Karen Tongson is a cultural critic, writer and queer studies scholar. She is the author of Relocations: Queer Suburban Imaginaries (New York University Press, 2011), co-editor of the book series, Postmillennial Pop (with Henry Jenkins) at NYU Press, and co-editor-in-chief of The Journal of Popular Music Studies (with Gustavus Stadler). She is also the events editor for the journal American Quarterly. Born in Manila, Philippines on August 23, 1973 to one of the nation's founding families of Latin jazz—the Katindig family—Tongson immigrated to the US in the early 1980s and became a U.S. citizen in 1989.
Tongson is currently an Associate Professor of English and Gender Studies at the University of Southern California, where she teaches courses on gender and sexuality, popular culture, comparative minority discourse, suburban sexualities, empires and regionalism, California cultures, queer studies, and nineteenth-century British literature.
She received her B.A. in English from the University of California, Los Angeles in 1995, and her Ph.D. in English from the University of California, Berkeley in 2003. After receiving her Ph.D., Tongson held a University of California President's Postdoctoral fellowship in Literature at the University of California, San Diego (2003-2005), and a postdoctoral fellowship with the University of California Humanities Research Institute (UCHRI) at the University of California, Irvine (2004-2005). From 2007-2010, Tongson collaborated on the blog OH! INDUSTRY with other co-founders Christine Bacareza Balance and Alexandra Vazquez. Oh! Industry has been acknowledged as a groundbreaking scholarly blog about popular culture, race and sexuality.
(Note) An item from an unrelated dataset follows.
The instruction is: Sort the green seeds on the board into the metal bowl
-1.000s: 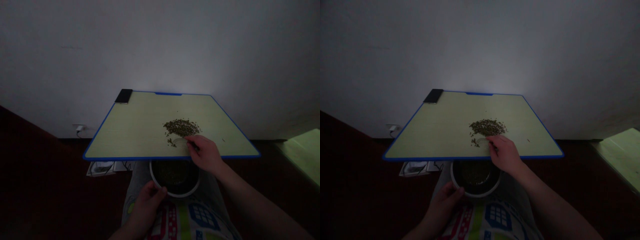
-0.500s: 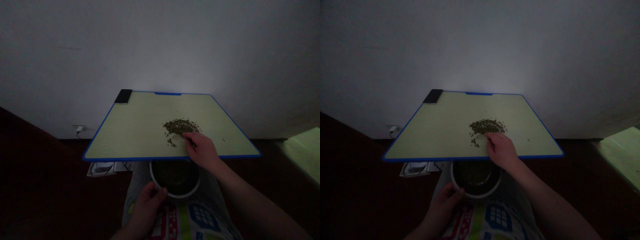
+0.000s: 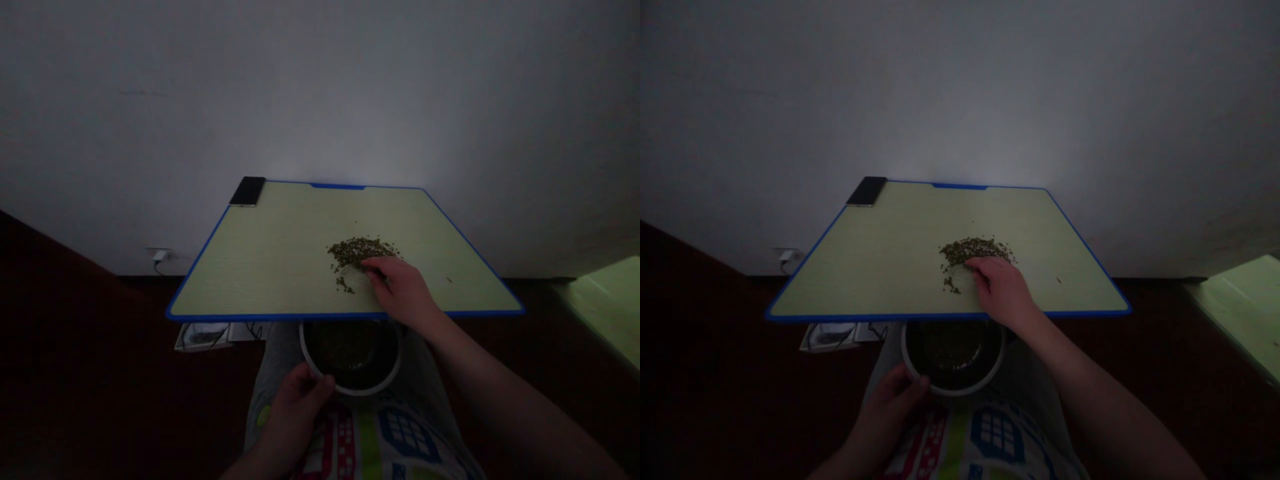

Tongson's work has appeared in a range of print and online publications, including Social Text, GLQ, Nineteenth-Century Literature, You Offend Me, You Offend My Family, Social Text: Periscope, In Media Res, and anthologies such as Pop When the World Falls Apart (Duke UP, 2012), Queering the Popular Pitch (Routledge, 2006), and The Blackwell Companion to Lesbian, Gay, Bisexual, Transgender and Queer Studies (2007), as well as in the French magazine, les Incrockuptibles.